Unrolling Loops - 2021.1 English

Vitis Unified Software Platform Documentation: Application Acceleration Development (UG1393)

Document ID
UG1393
Release Date
2022-03-29
Version
2021.1 English

Unrolling a loop enables the full parallelism of the model to be used. To perform this, mark a loop to be unrolled and the tool will create the implementation with the most parallelism possible. To mark a loop to unroll, an OpenCL loop can be marked with the UNROLL attribute:

__attribute__((opencl_unroll_hint))

Or a C/C++ loop can use the unroll pragma:

#pragma HLS UNROLL

For more information, see Loop Unrolling.
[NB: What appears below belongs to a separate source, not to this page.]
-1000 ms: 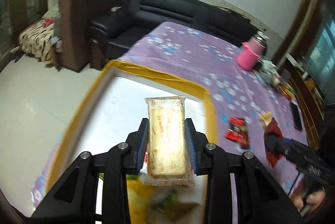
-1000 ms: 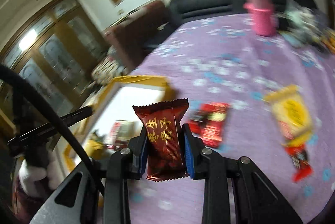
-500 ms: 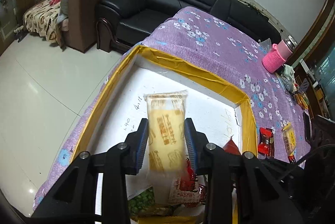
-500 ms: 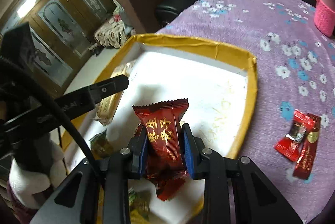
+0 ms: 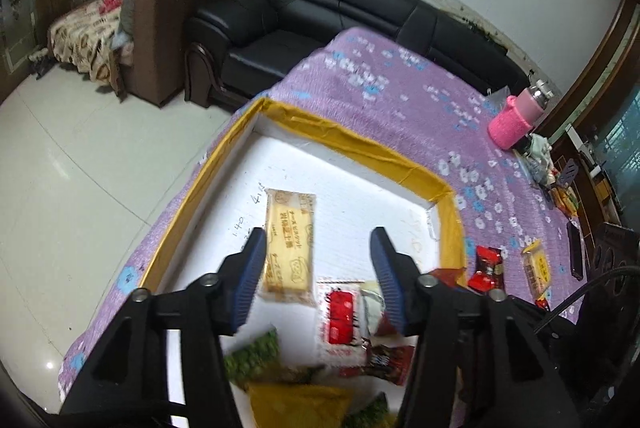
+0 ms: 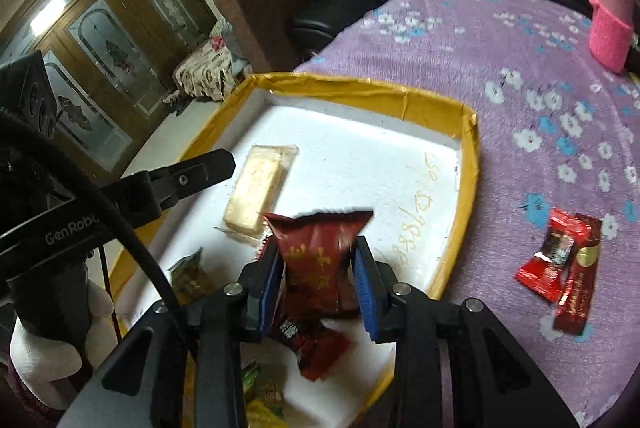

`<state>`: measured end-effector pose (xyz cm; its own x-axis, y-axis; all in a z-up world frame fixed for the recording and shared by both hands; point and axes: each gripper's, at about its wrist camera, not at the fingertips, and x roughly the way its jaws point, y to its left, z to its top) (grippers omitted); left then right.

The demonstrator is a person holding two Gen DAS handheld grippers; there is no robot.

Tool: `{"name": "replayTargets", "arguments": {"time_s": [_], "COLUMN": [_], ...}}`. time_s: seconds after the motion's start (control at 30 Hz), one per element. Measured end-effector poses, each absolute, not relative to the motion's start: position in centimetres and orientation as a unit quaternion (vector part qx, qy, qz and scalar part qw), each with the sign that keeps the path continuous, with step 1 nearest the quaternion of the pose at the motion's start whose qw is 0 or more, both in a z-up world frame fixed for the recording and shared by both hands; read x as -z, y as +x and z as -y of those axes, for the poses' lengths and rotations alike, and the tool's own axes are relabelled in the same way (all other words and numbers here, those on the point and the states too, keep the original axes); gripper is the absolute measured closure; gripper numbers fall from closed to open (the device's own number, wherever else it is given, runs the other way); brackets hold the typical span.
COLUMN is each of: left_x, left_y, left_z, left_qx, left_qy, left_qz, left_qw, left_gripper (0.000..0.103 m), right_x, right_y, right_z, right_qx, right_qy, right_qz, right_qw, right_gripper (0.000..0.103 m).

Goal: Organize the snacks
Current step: 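Lower both snacks into the tray and open both grippers, then move both grippers back to the remaining red candies on the tablecloth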

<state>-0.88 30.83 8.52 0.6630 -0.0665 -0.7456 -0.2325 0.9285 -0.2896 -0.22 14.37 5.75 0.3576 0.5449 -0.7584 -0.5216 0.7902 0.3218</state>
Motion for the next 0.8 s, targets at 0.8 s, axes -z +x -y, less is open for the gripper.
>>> {"name": "replayTargets", "arguments": {"time_s": [0.8], "left_x": [-12.9], "left_y": [-13.1], "left_z": [-15.3], "left_qx": [-0.087], "left_qy": [-0.03], "left_qz": [-0.311], "left_qw": [0.946], "left_gripper": [0.006], "right_x": [-9.5], "right_y": [-7.3], "right_z": [6.1], "right_qx": [-0.235], "right_qy": [0.119], "right_qz": [-0.378], "right_qw": [0.888], "right_gripper": [0.056]}}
When applied to this specific example, the Schedule Viewer in the HLS Project will be:

Figure 1. Schedule Viewer

The following figure shows the estimated performance:

Figure 2. Performance Estimates

Therefore, the total latency was considerably improved to be 127 cycles and as expected the computational hardware was increased to 4845 LUTs, to perform the same computation in parallel.

However, if you analyze the for-loop, you might ask why this algorithm cannot be implemented in a single cycle, as each addition is completely independent of the previous loop iteration. The reason is the memory interface is used for the variable out. The Vitis core development kit uses dual port memory by default for an array. However, this implies that at most two values can be written to the memory per cycle. Thus to see a fully parallel implementation, you must specify that the variable out should be kept in registers as in this example:

#pragma HLS array_partition variable= out complete dim= 0

For more information, see pragma HLS array_partition .

The results of this transformation can be observed in the following Schedule Viewer:

Figure 3. Transformation Results in Schedule Viewer

The associated estimates are:

Figure 4. Transformation Results Performance Estimates

Accordingly, this code can be implemented as a combinatorial function requiring only a fraction of the cycle to complete.